A 46-year-old lady came with back pain, shoulder pain, and knee pain for a duration of 10 years and decreased sleep, and she was having irritability and decreased attention for a span of 4 years. On evaluation, she was diagnosed to have primary hyperparathyroidism (corrected calcium 11.1 mg/dL, 11 mg/dL, intact PTH (iPTH) 155 pg/mL, and phosphorus—1.9), Tc99 Sestamibi: not identified parathyroid lesion, USG neck—1 × 0.6 cm lesion near lower pole, 1 × 1.2 cm cystic nodule in the left lobe of thyroid, another 3 mm hyperechoic nodule posterior to the same nodule, two 0.3 cm nodules in the right lobe of thyroid, 4D contrast enhanced computerised tomography (CECT)-mixed soft tissue lesion inferior pole of the left lobe of thyroid, and similar thyroid lesion described in ultrasonography (USG). In view of negative sestamibi-guided fine needle aspiration cytology (FNAC) not done (In similar cases Figs 1 and 2).

Fig. 1: Preoperative 4D CECT picture depicting suspicious parathyroid and superiorly large thyroid nodule

Fig. 2: Intraoperative picture demonstrating parathyroid adenoma and thyroid nodule

Fig. 3: Surgical plans

Surgical Plan

Due to the coexistence of thyroid nodules and negative MIBI-guided FNAC (Technetium 99 setamibi) was deferred and offered hemithyroidectomy plus focused parathyroidectomy vs focused parathyroidectomy. The patient opted for left inferior parathyroidectomy plus hemithyroidectomy.

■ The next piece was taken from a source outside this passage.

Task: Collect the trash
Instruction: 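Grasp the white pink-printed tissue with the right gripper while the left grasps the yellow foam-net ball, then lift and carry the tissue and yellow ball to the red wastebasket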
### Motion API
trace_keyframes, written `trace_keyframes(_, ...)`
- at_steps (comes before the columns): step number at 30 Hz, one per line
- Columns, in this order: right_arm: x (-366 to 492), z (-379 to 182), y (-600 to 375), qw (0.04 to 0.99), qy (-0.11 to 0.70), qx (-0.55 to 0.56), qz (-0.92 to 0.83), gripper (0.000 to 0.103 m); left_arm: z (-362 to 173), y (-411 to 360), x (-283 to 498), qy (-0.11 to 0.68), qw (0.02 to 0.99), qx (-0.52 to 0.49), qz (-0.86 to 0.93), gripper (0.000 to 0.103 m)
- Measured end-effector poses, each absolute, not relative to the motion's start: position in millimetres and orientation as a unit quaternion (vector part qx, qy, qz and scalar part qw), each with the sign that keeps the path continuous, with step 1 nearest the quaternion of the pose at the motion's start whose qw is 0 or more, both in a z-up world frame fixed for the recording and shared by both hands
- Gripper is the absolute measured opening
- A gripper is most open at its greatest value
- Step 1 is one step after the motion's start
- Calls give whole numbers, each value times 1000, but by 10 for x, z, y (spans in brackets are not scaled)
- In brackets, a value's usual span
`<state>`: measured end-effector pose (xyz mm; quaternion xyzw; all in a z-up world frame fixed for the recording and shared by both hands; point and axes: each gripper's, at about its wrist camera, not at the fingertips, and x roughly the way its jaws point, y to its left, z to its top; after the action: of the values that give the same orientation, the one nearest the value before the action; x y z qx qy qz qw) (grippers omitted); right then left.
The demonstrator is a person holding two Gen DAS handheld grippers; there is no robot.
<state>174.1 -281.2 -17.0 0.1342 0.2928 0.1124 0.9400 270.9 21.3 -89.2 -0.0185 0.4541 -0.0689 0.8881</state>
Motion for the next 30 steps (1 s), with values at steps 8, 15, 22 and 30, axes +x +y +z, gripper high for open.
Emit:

Surgery went uneventful. Intraoperative PTH fell more than 80%. The patient recovered with oral calcium and vitamin D supplements. The final histopathology revealed parathyroid adenoma in suspicious extrathyroidal lesion which was inferior to the left lobe, a large 1 × 1.2 cm benign colloid nodule in the left lobe, and 0.3 mm papillary thyroid carcinoma (Fig. 3).

Planning and counseling the patient in prep helped to avoid a high-risk reoperative thyroid surgery and now planning for total thyroidectomy in view of patient concern and the presence of two 0.3 cm lesions in the opposite lobe with suspicion of micropapillary thyroid carcinoma.

An ideal plan in a similar scenario is to combine hemithyroidectomy along with parathyroidectomy in case of intraoperative parathyroid hormone (IOPTH), showing a curative fall. This will help to achieve optimum surgical cure in similar cases.

REFERENCES

1. Vander JB, Gaston EA, et al. The significance of nontoxic thyroid nodules. Final report of a 15-year study of the incidence of thyroid malignancy. Ann Intern Med 1968;69:537–540.

2. Morita SY, Somervell H, et al. Evaluation for concomitant thyroid nodules and primary hyperparathyroidism in patients undergoing parathyroidectomy or thyroidectomy. Surgery 2008;144:862–866. DOI: 10.1016/j.surg.2008.07.029.

3. Kösem M, Algün E, et al. Coexistent thyroid pathologies and high rate of papillary cancer in patients with primary hyperparathyroidism: controversies about minimal invasive parathyroid surgery. Acta Chir Belg 2004 Oct;104(5):568–571.